Required work:
The result should be an exact copy of the entries below, free of pictures.

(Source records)
=== Begin Enclosure ===
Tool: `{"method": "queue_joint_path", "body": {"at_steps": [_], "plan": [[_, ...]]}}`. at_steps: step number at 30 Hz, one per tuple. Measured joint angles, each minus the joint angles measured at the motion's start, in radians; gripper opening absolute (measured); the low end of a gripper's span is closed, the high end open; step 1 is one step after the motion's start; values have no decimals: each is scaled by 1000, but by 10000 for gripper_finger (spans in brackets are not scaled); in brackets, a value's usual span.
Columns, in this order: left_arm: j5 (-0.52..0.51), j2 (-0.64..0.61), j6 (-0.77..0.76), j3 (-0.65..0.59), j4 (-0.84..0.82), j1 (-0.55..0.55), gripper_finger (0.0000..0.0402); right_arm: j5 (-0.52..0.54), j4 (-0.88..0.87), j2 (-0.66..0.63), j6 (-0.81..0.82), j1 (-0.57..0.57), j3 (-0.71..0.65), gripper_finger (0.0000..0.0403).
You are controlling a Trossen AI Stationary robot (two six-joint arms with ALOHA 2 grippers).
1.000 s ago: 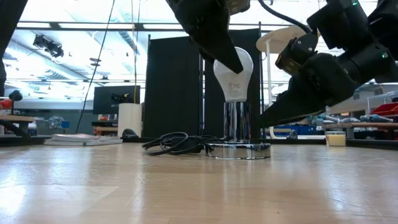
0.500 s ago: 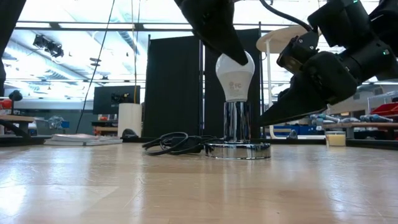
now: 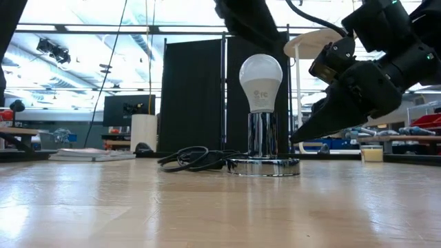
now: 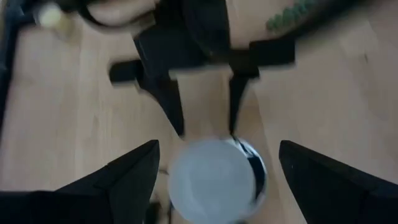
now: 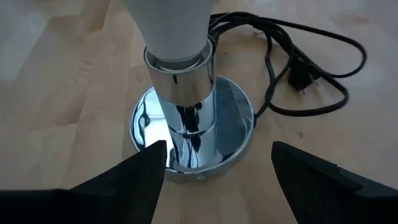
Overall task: Screw lightbulb
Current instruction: Insert the lightbulb into the silver lamp
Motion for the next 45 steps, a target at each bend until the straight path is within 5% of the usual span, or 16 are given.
{"method": "queue_joint_path", "body": {"at_steps": [7, 14, 19, 29, 38, 42, 45], "plan": [[-28, 0, -128, 8, -264, -50, 334, 6, -206, -156, -4, 0, 0, 299], [-138, -20, -179, -2, -304, -131, 331, 19, -365, -285, 7, 0, 0, 299], [-170, -79, -235, -151, -261, -160, 310, 28, -415, -363, 24, 1, 0, 299], [-176, -291, -282, -609, 171, -152, 262, 27, -420, -399, 21, 1, 15, 299], [-176, -321, -252, -994, 857, -100, 255, 42, -630, -399, 21, -1, 164, 299], [-154, -313, -265, -1092, 1073, -89, 255, 55, -720, -399, 12, -2, 234, 299], [-57, -312, -282, -1105, 1070, -91, 254, 57, -747, -399, 2, -8, 262, 299]]}}
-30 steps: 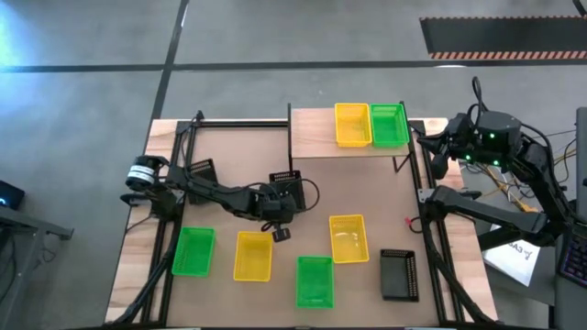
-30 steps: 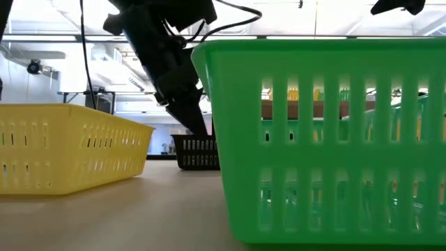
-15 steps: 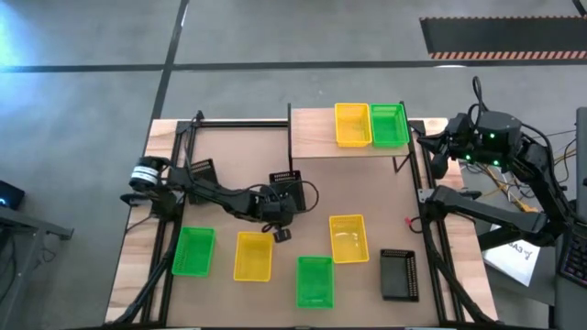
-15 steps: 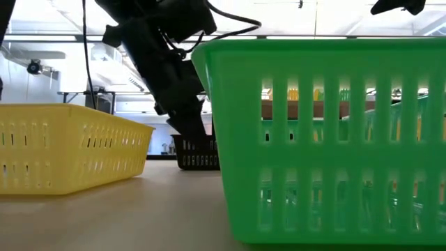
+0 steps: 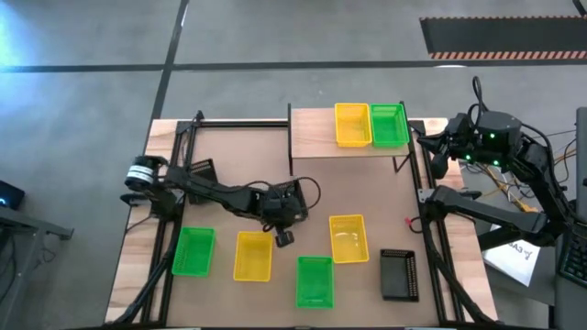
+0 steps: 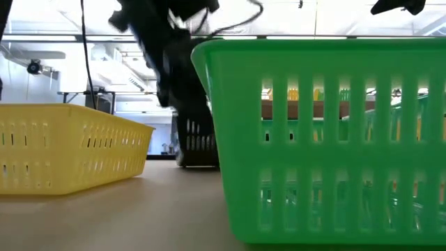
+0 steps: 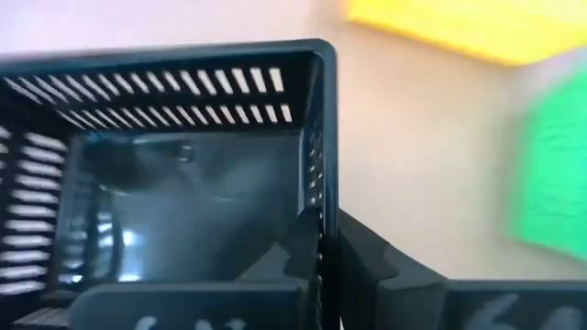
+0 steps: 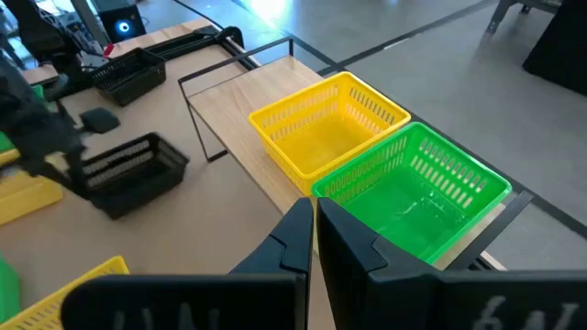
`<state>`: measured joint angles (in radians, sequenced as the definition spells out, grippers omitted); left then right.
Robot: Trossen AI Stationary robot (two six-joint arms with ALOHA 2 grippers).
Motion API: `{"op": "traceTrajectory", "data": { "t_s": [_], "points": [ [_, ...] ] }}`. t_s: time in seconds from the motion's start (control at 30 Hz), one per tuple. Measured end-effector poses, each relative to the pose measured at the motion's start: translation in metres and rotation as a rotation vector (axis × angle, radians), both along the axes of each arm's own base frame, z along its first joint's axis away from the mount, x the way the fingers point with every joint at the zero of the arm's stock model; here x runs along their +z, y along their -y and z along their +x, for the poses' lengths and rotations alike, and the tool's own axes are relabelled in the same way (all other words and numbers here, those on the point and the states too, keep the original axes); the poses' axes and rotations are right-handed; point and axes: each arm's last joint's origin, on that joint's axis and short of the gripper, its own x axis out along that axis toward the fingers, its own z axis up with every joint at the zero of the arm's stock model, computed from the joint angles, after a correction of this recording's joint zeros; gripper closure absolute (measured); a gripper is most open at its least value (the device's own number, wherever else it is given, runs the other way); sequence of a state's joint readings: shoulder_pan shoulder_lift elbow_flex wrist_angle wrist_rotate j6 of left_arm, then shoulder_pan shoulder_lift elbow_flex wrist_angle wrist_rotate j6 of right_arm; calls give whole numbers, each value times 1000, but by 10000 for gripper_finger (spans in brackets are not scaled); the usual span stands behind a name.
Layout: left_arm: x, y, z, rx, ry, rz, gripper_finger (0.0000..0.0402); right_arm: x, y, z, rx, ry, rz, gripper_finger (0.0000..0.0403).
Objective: Stack baskets on shelf by color
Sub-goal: Put the top right black bin on the shelf
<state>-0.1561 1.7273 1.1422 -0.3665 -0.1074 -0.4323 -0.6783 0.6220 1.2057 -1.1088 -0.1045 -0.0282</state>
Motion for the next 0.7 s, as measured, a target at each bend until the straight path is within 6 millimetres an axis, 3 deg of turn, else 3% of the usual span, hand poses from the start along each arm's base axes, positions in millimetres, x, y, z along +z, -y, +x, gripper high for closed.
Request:
{"op": "traceTrajectory", "data": {
  "t_s": [0.2, 0.33, 0.47, 0.57, 0.7],
  "points": [
    [75, 3, -6, -85, 137, -140, 401, 0, 0, 0, 9, -8, -14, 392],
    [132, -4, -8, -104, 310, -219, 401, 1, 0, 0, 18, -12, -31, 392],
    [176, -16, -1, -126, 460, -199, 401, 4, 2, 2, 18, 20, -58, 392],
    [199, -29, 9, -110, 539, -121, 401, 6, 2, 3, 17, 39, -74, 392],
    [206, -58, 24, -26, 553, 46, 401, 7, 3, 3, 16, 46, -77, 392]
  ]
}}
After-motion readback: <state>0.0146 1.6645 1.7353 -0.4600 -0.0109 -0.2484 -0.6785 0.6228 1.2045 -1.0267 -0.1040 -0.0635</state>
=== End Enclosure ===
Exercise answer:
Tool: `{"method": "queue_joint_path", "body": {"at_steps": [_], "plan": [[_, ...]]}}`. at_steps: step number at 30 Hz, one per tuple. Measured joint angles, each minus the joint angles measured at the motion's start, in radians; gripper opening absolute (measured); the low end of a gripper's span is closed, the high end open; step 1 is one step after the motion's start; values have no decimals: each is scaled by 1000, but by 10000 for gripper_finger (spans in brackets are not scaled); in brackets, a value's usual span.
Columns, in this order: left_arm: j5 (-0.52..0.51), j2 (-0.64..0.61), j6 (-0.77..0.76), j3 (-0.65..0.59), j4 (-0.84..0.82), j1 (-0.55..0.55), gripper_finger (0.0000..0.0402); right_arm: j5 (-0.52..0.54), j4 (-0.88..0.87), j2 (-0.66..0.63), j6 (-0.81..0.82), j1 (-0.57..0.57), j3 (-0.71..0.65), gripper_finger (0.0000..0.0403).
You are controlling a Trossen AI Stationary robot (two six-joint arms with ALOHA 2 grippers).
1.000 s ago: 
0.500 s ago: 
now: 
now: 
now: 
Overall task: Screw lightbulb
Current instruction: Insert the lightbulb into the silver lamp
Motion for the next 45 steps, a target at each bend until the straight path is within 5% of the usual span, or 16 are given.
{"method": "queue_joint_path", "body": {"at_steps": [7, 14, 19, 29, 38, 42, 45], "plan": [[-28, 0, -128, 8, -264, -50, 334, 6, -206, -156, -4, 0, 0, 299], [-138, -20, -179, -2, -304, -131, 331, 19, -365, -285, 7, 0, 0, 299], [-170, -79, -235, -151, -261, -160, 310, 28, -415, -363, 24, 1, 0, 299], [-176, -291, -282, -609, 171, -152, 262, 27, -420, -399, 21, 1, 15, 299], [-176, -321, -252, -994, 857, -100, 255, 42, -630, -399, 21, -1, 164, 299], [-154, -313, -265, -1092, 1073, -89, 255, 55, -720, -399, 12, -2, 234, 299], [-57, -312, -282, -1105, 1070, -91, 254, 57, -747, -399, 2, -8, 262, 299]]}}
-30 steps: 
-30 steps: 
-15 steps: 
-15 steps: 
+0 steps: 
+0 steps: 
+0 steps: 
+0 steps: 
`<state>`: measured joint angles (in radians, sequenced as the definition spells out, grippers omitted); left then right.
Robot: Trossen AI Stationary robot (two six-joint arms with ALOHA 2 grippers).
Motion API: `{"op": "traceTrajectory", "data": { "t_s": [_], "points": [ [_, ...] ] }}`. t_s: time in seconds from the motion's start (control at 30 Hz), one per tuple. Measured end-effector poses, each relative to the pose measured at the motion's start: translation in metres and rotation as a rotation vector (axis × angle, radians), both along the axes of each arm's own base frame, z along its first joint's axis away from the mount, x the way the fingers point with every joint at the zero of the arm's stock model; here x runs along their +z, y along their -y and z along their +x, for the poses' lengths and rotations alike, and the tool's own axes are relabelled in the same way (all other words and numbers here, those on the point and the states too, keep the original axes); the poses' axes and rotations are right-handed; point and axes: each arm's last joint's origin, on that joint's axis and short of the gripper, its own x axis out along that axis toward the fingers, its own z axis up with every joint at the zero of the arm's stock model, computed from the joint angles, after a correction of this recording's joint zeros; gripper closure absolute (measured); a gripper is most open at its least value (the device's own number, wherever else it is given, runs the other way); sequence of a state's joint readings: shoulder_pan shoulder_lift elbow_flex wrist_angle wrist_rotate j6 of left_arm, then shoulder_pan shoulder_lift elbow_flex wrist_angle wrist_rotate j6 of right_arm; calls give whole numbers, each value times 1000, but by 10000 for gripper_finger (spans in brackets are not scaled); the usual span stands behind a name.
Layout: left_arm: x, y, z, rx, ry, rz, gripper_finger (0.0000..0.0402); right_arm: x, y, z, rx, ry, rz, gripper_finger (0.0000..0.0403).
Objective: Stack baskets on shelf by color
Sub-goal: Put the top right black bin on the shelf
<state>-0.1561 1.7273 1.1422 -0.3665 -0.1074 -0.4323 -0.6783 0.6220 1.2057 -1.1088 -0.1045 -0.0282</state>
Motion for the next 0.7 s, as measured, a target at each bend until the straight path is within 6 millimetres an axis, 3 deg of turn, else 3% of the usual span, hand poses from the start along each arm's base axes, positions in millimetres, x, y, z along +z, -y, +x, gripper high for closed.
Request:
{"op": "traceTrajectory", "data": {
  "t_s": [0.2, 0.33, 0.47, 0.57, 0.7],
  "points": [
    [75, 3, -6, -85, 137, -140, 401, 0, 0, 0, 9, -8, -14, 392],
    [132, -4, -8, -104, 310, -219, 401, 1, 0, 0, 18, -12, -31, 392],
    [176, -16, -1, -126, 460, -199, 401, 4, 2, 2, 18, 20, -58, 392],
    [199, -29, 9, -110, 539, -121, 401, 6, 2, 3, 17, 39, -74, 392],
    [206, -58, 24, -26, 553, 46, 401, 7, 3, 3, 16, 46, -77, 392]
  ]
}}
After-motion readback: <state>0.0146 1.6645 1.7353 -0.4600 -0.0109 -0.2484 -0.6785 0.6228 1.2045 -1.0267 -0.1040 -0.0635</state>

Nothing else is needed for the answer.